屋内只剩下两人,宫鸿羽坐到阔蕊身边,将她抱在怀里,抚摸她的白发。
“以后有她们陪着你,我很放心,你要乖乖调养身体,然后我带你出去玩。”
这话,怎么听着这么不对劲呢?
“我们以前也是这般相处的?”
宫鸿羽想到以前,默默摇头,随后想到她看不见,低声回复,“不是。”
阔蕊松口气,不是就好,那证明她以前应当过的挺自由,生活不错。
“我不喜欢你这般口吻,你这样说,像是下命令,而我必须要遵从。
我养好身体,一定是因为我想,不是你说如何就如何,你在试图掌控我!”
宫鸿羽怔住,似乎没想到她会这么说,沉默许久,“好。
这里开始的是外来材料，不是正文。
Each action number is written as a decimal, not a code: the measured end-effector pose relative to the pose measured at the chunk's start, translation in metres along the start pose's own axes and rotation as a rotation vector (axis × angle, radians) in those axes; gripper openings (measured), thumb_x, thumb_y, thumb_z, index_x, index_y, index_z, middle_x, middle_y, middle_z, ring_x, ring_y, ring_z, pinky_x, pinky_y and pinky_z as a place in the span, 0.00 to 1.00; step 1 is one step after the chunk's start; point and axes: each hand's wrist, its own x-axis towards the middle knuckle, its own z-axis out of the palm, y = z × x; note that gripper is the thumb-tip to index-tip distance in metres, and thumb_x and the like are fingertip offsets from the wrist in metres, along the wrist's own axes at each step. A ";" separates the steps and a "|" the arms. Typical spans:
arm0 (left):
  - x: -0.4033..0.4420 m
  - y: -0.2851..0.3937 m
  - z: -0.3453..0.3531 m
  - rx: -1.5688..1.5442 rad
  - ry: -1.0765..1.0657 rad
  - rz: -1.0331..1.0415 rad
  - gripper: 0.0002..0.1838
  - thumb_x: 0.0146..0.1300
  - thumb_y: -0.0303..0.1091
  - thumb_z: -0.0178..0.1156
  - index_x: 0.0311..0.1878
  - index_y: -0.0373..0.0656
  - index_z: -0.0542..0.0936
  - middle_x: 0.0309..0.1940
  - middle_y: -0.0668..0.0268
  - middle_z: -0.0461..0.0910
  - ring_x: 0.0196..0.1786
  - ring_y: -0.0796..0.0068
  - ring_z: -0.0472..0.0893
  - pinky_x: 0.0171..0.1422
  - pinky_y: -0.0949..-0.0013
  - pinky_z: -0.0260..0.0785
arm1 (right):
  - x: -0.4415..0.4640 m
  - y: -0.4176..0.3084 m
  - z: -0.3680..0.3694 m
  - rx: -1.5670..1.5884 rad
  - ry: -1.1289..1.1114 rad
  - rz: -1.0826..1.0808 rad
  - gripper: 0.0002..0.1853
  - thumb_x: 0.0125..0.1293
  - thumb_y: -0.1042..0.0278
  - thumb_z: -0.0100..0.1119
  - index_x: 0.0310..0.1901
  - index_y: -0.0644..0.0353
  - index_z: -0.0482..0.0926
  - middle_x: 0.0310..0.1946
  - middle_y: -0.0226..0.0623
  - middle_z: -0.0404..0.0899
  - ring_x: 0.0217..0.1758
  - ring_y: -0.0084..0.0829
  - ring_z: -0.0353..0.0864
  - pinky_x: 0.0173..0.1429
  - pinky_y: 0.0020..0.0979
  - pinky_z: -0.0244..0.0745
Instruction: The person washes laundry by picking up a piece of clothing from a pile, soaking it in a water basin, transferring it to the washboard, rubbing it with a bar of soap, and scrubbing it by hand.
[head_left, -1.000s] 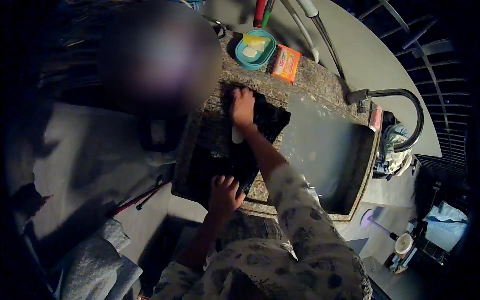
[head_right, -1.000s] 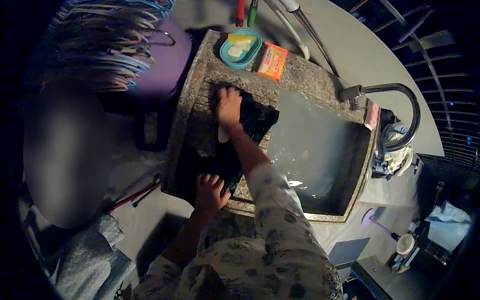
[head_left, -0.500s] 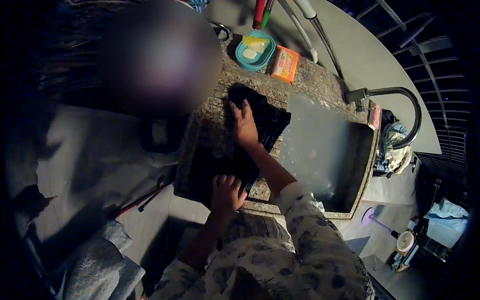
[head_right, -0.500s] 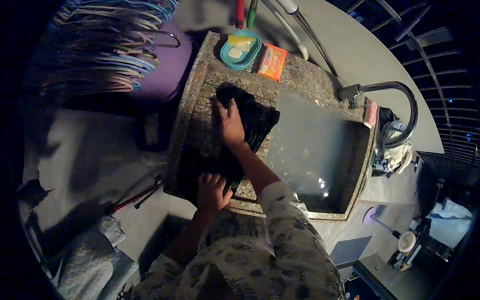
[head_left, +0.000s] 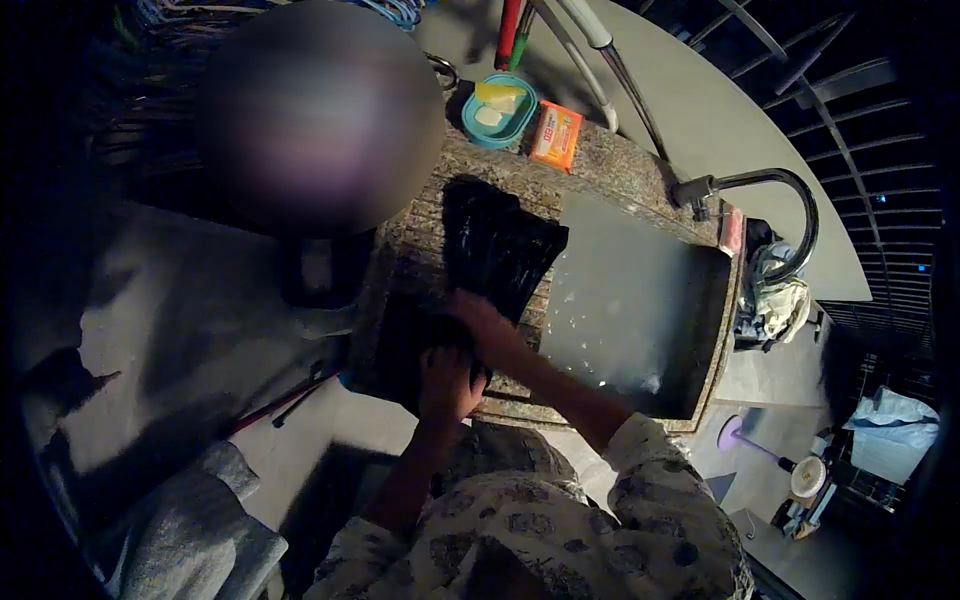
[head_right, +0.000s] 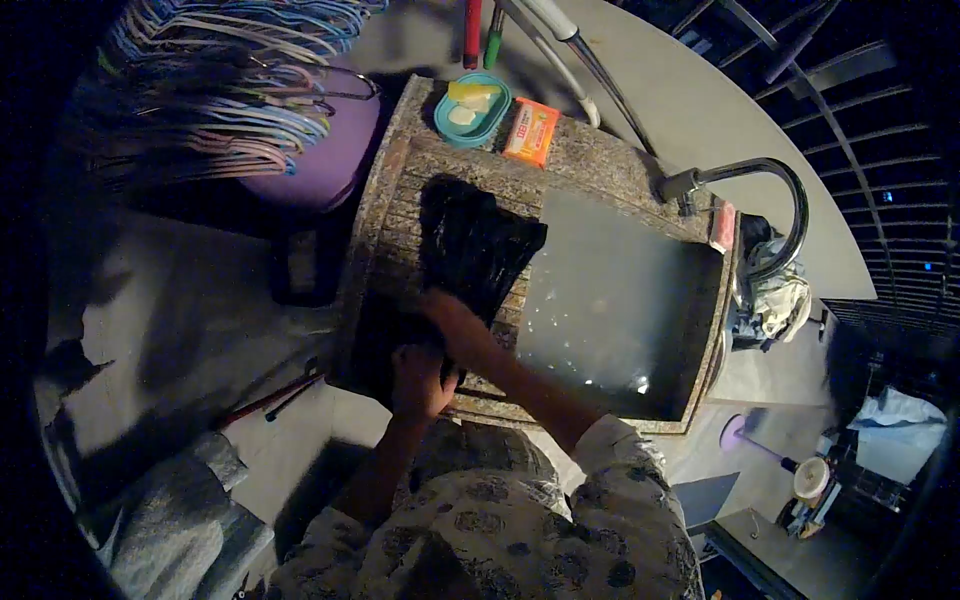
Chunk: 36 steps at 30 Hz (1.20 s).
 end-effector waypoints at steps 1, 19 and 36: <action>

”
阔蕊不觉得这人会改,不过是某种意义上的妥协,还是暂时的。
不过这样也很好,能让她有喘息的机会,她就能做更多的事。
两人就这样在屋里待了许久,直到外面传来召唤,他才起身离开。
临至之际,他又一次叮嘱门口的两人,“好好照顾她,记住 不该说的不要说。”
“是”
苏嬷嬷和心雨不敢违背,两人的命还攥在他手里,还有小主子的命也在他手里。
便是不为自己,也得为小主子着想,那可是小姐在世上唯一的血脉。
宫鸿羽见她们神情不似作假,放心离开。
与此同时,幽兰阁内,兰夫人的身体也愈发不好了。
她在雾姬的搀扶下起身,坐在床上,还未开口,便一阵咳嗽。
“你不好开口,就不说了,写下也可以,我定知无不言,言无不尽。”
雾姬眼里都是担忧,大夫说,她的身体也就这几年,可这样好的一个人,怎么就到这了。
兰夫人最后咳的眼泪都出来了,眉头紧蹙,眼里全是痛苦之色。
她强忍痛意,拉着她的手,写下‘无忧’,询问她如何了?
雾姬知道她在问谁,轻声叹息,“醒了,无碍了,只听说眼睛看不见了。”
她虽未见过阔蕊,却也知她是个特别的人,这个特别不止针对兰夫人,还有执刃。
兰夫人闻言露出一抹笑容,醒了,醒了便好,能活着,就已经很不错了。
只是可惜,她帮不了她什么,她以后的日子怕是不好过。
兰夫人想到宫鸿羽,眼底闪过一抹抗拒和厌恶,他这是毁了自己还不够,还要毁了她?